I began by simply taking notice of what naturally happens in prayer each day for a few months. I observed that when my estrogen was high, as it should be during the first half of my cycle, I naturally felt more joyful and thankful in my prayer because I felt good. As I transitioned into the second half of my cycle where progesterone dominated, I was more analytical, introspective and motivated to finish things, like a spiritual book I had been reading. But then, when both estrogen and progesterone were low as my cycle started over, I was much more reflective, still, and it was easier to be honest in prayer.

The Bible verse, “And Mary kept all these things, reflecting on them in her heart” (Lk 2:19), took on an entirely new meaning as I realized that following my natural hormone shifts could invite me into deeper intimacy with Christ through Mary’s example of embracing her femininity.

I also gathered precious insights about how my struggles in prayer differed throughout my cycle. In the first half, near my fertile window, I was more easily distracted in prayer and had a harder time sitting still because I was wanting to be out and about doing things. So my prayer tended to be more “fluffy” — saying the things you think you should say, but not really putting your heart into prayer. During the second half of my cycle, it was typical that I would spend a lot of time praying about all the things that were making me mad since I would often feel irritable and emotional during this time. I would struggle a lot with gratitude or to see the bigger picture. When my period came around, I might still feel irritable or maybe just tired.
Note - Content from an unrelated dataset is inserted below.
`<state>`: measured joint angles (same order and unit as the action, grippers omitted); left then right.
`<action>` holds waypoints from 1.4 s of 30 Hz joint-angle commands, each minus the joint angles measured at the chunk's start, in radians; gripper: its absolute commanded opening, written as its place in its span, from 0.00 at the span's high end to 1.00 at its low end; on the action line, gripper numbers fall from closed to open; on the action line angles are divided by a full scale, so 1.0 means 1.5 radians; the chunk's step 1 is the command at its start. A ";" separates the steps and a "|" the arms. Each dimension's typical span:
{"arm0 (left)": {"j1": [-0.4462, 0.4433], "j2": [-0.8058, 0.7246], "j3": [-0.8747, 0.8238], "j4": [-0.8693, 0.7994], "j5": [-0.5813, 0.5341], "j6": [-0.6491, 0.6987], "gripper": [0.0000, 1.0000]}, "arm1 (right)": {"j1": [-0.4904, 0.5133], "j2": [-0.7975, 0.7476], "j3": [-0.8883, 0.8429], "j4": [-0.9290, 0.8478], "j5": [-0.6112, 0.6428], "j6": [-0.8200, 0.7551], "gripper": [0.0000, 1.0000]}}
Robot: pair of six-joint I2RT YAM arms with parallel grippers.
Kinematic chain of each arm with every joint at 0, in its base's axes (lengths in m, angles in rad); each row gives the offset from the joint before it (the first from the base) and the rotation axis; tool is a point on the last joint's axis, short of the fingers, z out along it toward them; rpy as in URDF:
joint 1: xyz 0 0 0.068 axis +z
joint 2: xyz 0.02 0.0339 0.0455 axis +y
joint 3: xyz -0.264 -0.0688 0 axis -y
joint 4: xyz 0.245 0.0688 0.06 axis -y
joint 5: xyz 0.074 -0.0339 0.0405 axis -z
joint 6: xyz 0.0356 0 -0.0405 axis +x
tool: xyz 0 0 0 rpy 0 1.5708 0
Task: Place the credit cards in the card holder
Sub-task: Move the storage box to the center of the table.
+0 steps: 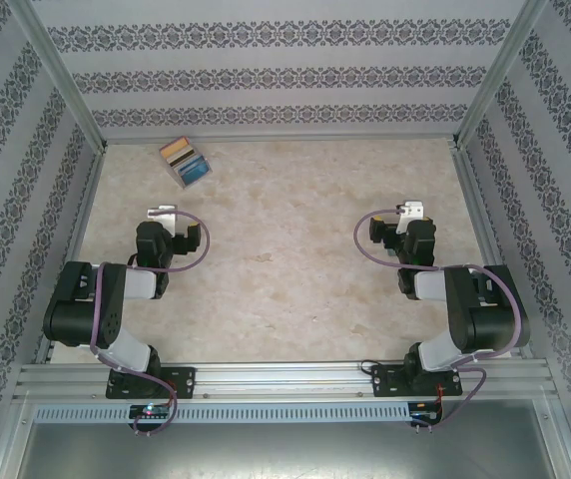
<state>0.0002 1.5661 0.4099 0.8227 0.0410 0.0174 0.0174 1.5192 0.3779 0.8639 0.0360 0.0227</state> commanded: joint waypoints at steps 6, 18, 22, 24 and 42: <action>0.003 -0.004 0.004 0.001 -0.009 -0.013 0.00 | 0.005 -0.009 0.007 0.013 -0.003 -0.006 0.02; 0.003 -0.004 0.005 0.002 -0.009 -0.013 0.00 | 0.010 -0.009 0.006 0.016 0.003 -0.009 0.02; 0.003 -0.004 0.005 0.002 -0.009 -0.013 0.00 | 0.010 -0.009 0.005 0.016 0.002 -0.010 0.02; 0.003 -0.004 0.004 0.002 -0.008 -0.013 0.00 | 0.010 -0.009 0.006 0.016 0.003 -0.010 0.02; -0.001 -0.216 0.280 -0.614 -0.262 -0.306 0.00 | 0.010 -0.009 0.006 0.016 0.003 -0.009 0.02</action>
<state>-0.0002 1.2236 0.7864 0.1688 -0.1688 -0.2203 0.0242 1.5192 0.3779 0.8642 0.0364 0.0193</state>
My point in sharing these things is that it’s normal for your prayer experiences to sway from one end of the spectrum all the way to the other — sometimes in a span of a few days. This does not mean you’re regressing in your spiritual life. It simply means that you are a woman, and that maybe you could benefit from creating a “spiritual game plan” like I did.
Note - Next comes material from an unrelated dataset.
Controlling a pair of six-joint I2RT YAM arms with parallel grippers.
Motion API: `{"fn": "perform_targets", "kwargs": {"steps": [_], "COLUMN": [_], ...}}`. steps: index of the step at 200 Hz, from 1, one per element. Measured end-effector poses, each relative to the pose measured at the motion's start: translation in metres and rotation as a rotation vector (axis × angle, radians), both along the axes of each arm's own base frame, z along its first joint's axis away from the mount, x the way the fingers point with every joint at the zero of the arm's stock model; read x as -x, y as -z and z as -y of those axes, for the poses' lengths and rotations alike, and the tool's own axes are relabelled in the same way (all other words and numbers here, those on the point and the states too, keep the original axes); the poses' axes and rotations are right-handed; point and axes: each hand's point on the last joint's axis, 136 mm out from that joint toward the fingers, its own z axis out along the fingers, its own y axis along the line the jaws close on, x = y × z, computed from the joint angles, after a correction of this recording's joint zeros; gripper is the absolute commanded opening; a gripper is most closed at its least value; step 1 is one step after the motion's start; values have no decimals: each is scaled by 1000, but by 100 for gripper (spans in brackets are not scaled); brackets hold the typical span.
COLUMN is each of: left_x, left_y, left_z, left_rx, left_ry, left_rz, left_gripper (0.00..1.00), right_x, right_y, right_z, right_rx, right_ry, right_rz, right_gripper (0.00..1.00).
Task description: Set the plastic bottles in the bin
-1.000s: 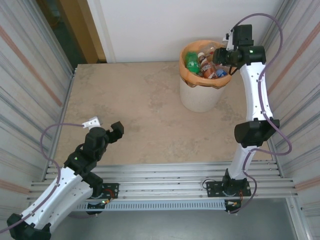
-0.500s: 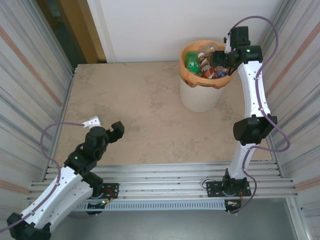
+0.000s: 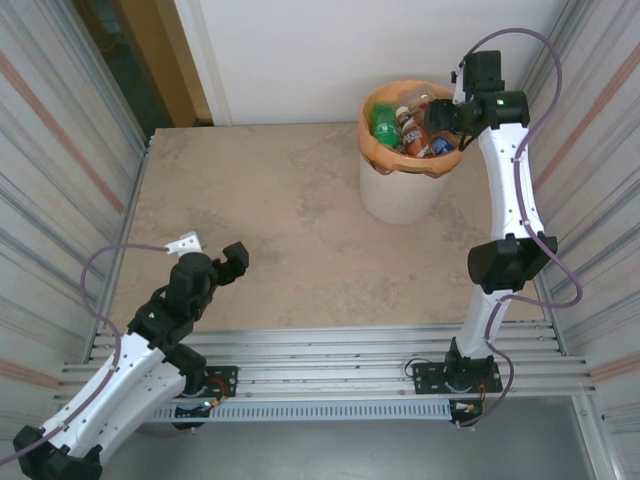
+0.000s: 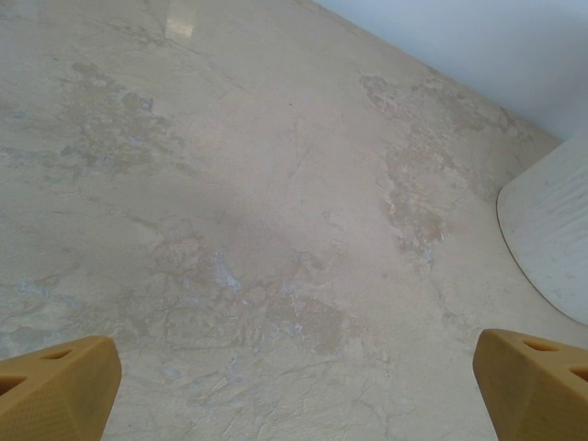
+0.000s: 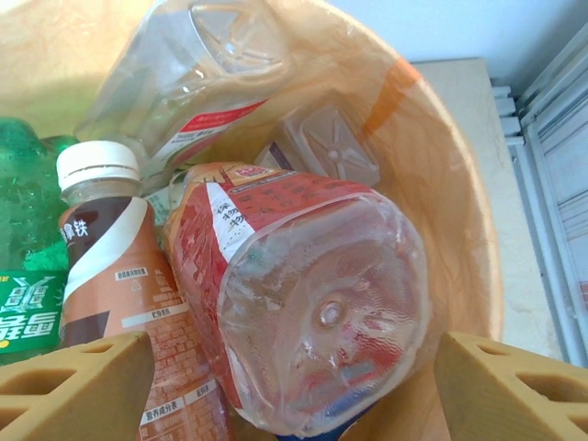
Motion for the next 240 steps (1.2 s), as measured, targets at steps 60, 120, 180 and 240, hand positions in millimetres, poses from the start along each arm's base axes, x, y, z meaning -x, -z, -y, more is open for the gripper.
{"fn": "perform_targets", "kwargs": {"steps": [60, 120, 180, 240], "left_x": [0, 0, 0, -1], "left_y": [0, 1, 1, -9], "left_z": [1, 1, 1, 2], "left_rx": [2, 3, 3, -3], "left_ry": [4, 7, 7, 15], "left_rz": [-1, -3, -3, 16], "left_gripper": [99, 99, 99, 99], "right_x": [-13, -23, -12, -5], "right_y": [-21, -15, 25, 16], "right_z": [-1, 0, 11, 5], "right_rx": [-3, 6, 2, -27], "right_ry": [-1, 4, 31, 5], "right_rz": [101, 123, 60, 80], "right_gripper": [55, 37, 36, 49]}}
How to cycle sync your prayer life

As I continued to do research on cycle syncing, I discovered that some women use it to plan different activities for different times in their cycle in order to grow their businesses. I thought, why not do that for your prayer life, too? So I’m going to share with you this strategy I like to follow in my spiritual life that helps me “go with the flow” of my natural cycle (i.e., the plan follows a cyclical pattern, too), utilizing some of the information I just described to you.

First, learn to chart your cycle. You can pick a simple method of charting, as long as it allows you to know the time of ovulation, because that’s how you know when the most important shift happens. A few fertility apps give you that information, but it is helpful to take a class. If you’re married, you want to learn a natural family planning method.
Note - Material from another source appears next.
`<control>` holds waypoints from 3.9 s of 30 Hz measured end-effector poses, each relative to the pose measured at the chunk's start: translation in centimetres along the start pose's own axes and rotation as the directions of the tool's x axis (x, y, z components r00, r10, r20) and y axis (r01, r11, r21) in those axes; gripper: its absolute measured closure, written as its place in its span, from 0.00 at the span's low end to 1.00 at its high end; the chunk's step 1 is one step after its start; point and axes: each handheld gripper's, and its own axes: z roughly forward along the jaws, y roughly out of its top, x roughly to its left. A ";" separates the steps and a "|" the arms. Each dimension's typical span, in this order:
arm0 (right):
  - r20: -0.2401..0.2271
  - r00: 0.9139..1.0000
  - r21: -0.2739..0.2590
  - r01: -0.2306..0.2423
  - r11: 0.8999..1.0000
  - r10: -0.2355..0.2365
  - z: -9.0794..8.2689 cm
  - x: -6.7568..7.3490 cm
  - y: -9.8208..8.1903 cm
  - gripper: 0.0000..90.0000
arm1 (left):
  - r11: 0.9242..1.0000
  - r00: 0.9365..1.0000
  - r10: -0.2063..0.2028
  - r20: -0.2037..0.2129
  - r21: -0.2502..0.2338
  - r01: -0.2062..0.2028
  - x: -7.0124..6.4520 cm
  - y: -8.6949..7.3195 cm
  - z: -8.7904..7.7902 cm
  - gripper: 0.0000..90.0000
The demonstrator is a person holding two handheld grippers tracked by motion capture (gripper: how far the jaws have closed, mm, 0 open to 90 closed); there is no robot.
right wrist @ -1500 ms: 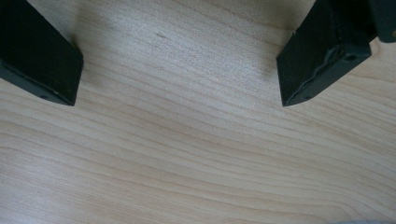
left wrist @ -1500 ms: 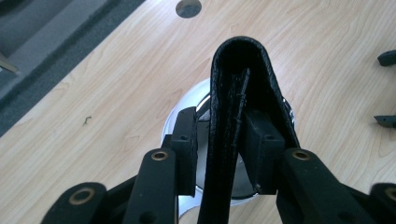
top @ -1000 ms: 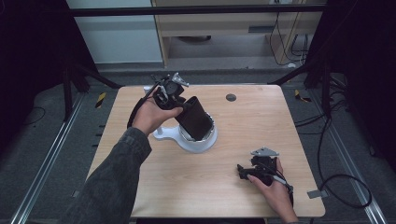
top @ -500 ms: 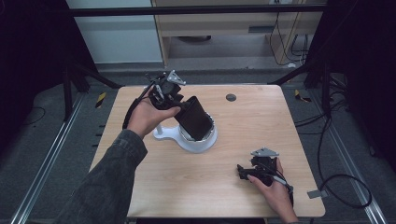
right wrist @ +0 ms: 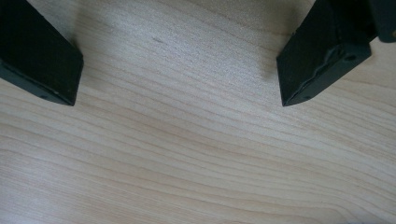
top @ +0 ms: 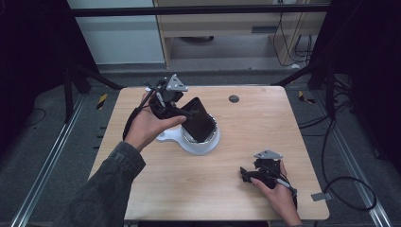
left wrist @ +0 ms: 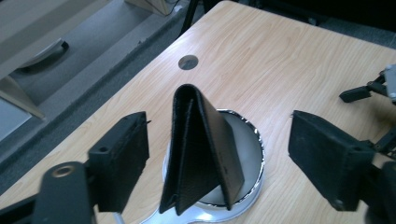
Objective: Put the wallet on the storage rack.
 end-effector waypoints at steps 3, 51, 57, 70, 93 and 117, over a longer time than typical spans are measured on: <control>0.000 1.000 0.001 0.001 1.000 -0.001 0.0 0.0 0.0 0.01 | 1.000 1.000 -0.001 -0.007 -0.007 0.001 -0.4 -0.4 -0.1 0.13; -0.005 1.000 0.002 -0.002 1.000 0.002 -0.2 0.1 -0.1 0.01 | 0.996 0.995 -0.082 0.056 0.032 0.080 -4.4 -13.9 1.3 0.05; -0.004 1.000 0.002 -0.002 1.000 0.002 -0.2 0.1 -0.1 0.01 | 0.995 0.995 -0.083 0.058 0.067 0.079 -4.6 -15.4 2.0 0.05; -0.005 1.000 0.002 -0.002 1.000 0.002 -0.2 0.1 -0.1 0.01 | 0.988 0.992 -0.111 0.059 0.117 0.103 -4.7 -18.2 2.8 0.05; -0.004 1.000 0.001 -0.002 1.000 0.002 -0.2 0.1 -0.1 0.01 | 0.961 0.977 -0.209 -0.041 0.175 0.213 -2.3 -25.1 2.3 0.06; -0.005 1.000 0.002 -0.003 1.000 0.003 -0.2 0.1 -0.1 0.01 | 0.931 0.938 -0.315 -0.144 0.145 0.335 0.8 -29.0 3.0 0.06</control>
During your period, use this time to reset. Reflect on the past month — consider what went well, what didn’t. Since it’s easiest to be honest here, it’s the perfect time to take an accurate assessment of where you’re at and how you can move forward. After you reflect, start thinking of some new or amended goals for this next month, in your spiritual life or otherwise.

Since the next phase of your cycle brings lots of energy, motivation and joy, start working toward those goals. Do the things you committed to. Finally, as the last portion of your cycle comes around, realize that it might be harder to achieve your goals and you might be asking for more grace from the Lord. You might even feel discouraged here. But persevere, and soon you will be starting the cycle all over again.

Isn’t it beautiful to see that our changing strengths and weaknesses throughout our cycle can lead us into deeper intimacy with Christ? Isn’t it amazing that we have the ability to integrate the reality of our bodily experiences into our spiritual life in a way that fosters growth? Perhaps it really is a gift to understand our true womanhood and the power that lies therein. It just needs to be tapped into.

Through this process, I realized that the sooner I embraced my biological reality, the sooner I could also embrace the One who made me this way. Not only that, but I believe that learning about my cycle in this way has allowed me to grow closer to Jesus and see that, by embracing my femininity fully just as Mary did, holiness is possible.